Certes, le décor correspond à tous
les clichés que nous avons d’un paradis tropical : le lagon turquoise,
aux eaux cristallines et tièdes, peuplé de milliers de poissons multicolores,
la plage immaculée qui borde chaque île avec sa corolle de sable, poussière
de corail. Vous ne trouverez l’île ni voiture, ni pollution ; rien
que le vent léger qui agite les palmes des cocotiers au-dessus de votre hamac.
Mais, rentabilité oblige, vous ne serez pas seul sur cette île lointaine. Ceux
qui imaginent y vivre tel Robinson sur une île déserte à l’ombre des palmiers
risquent cependant d’être déçus.
Depuis l’ouverture en 1972 des deux premiers centres de villégiature,
les Maldiviens ont tout compris au tourisme. Trente ans plus tard, une centaine
d’îles, converties en resorts, accueillent près d’un demi-million
de vacanciers. Les premières structures du type village de vacances ont fait
place à de luxueux complexes hôteliers.
L’ouverture au tourisme, en 1998, des derniers atolls (notamment du nord
et du sud) permet d’accéder à des îles authentiques et d’échapper au tourisme
de masse.

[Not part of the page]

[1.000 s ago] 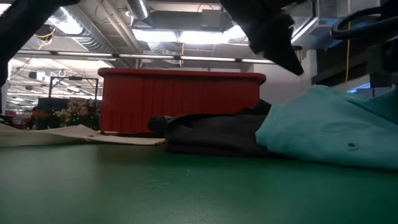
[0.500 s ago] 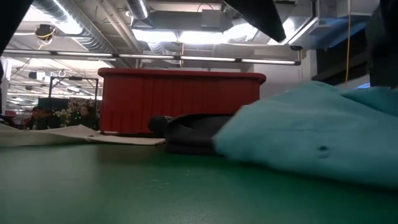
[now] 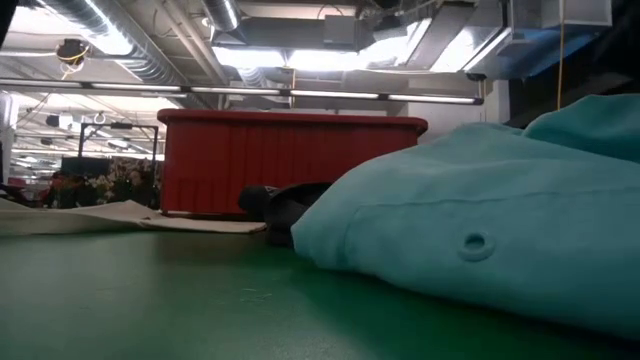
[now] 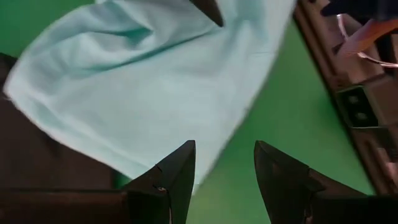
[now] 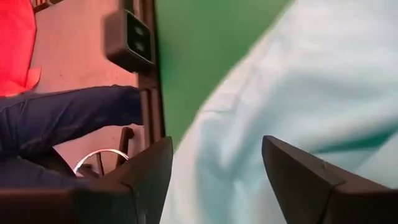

En 2004, l’État, propriétaire de la totalité des îles, en a mis
onze aux enchères pour développer le tourisme dans les atolls les plus reculés.
Exposées au péril de la mer, leur point le plus élevé ne dépassant pas 2,50 m,
les îles des Maldives auraient été le pays le plus touché, d’un point de vue
économique, par le tsunami du 26 décembre 2004. Près de 95 % du territoire des
Maldives a été submergé pendant quelques heures et plus d’une quinzaine d’îles
habitées ne pourront être réhabilitées. L’économie du pays, essentiellement
touristique et liée la pêche, a donc subi les conséquences de cette catastrophe.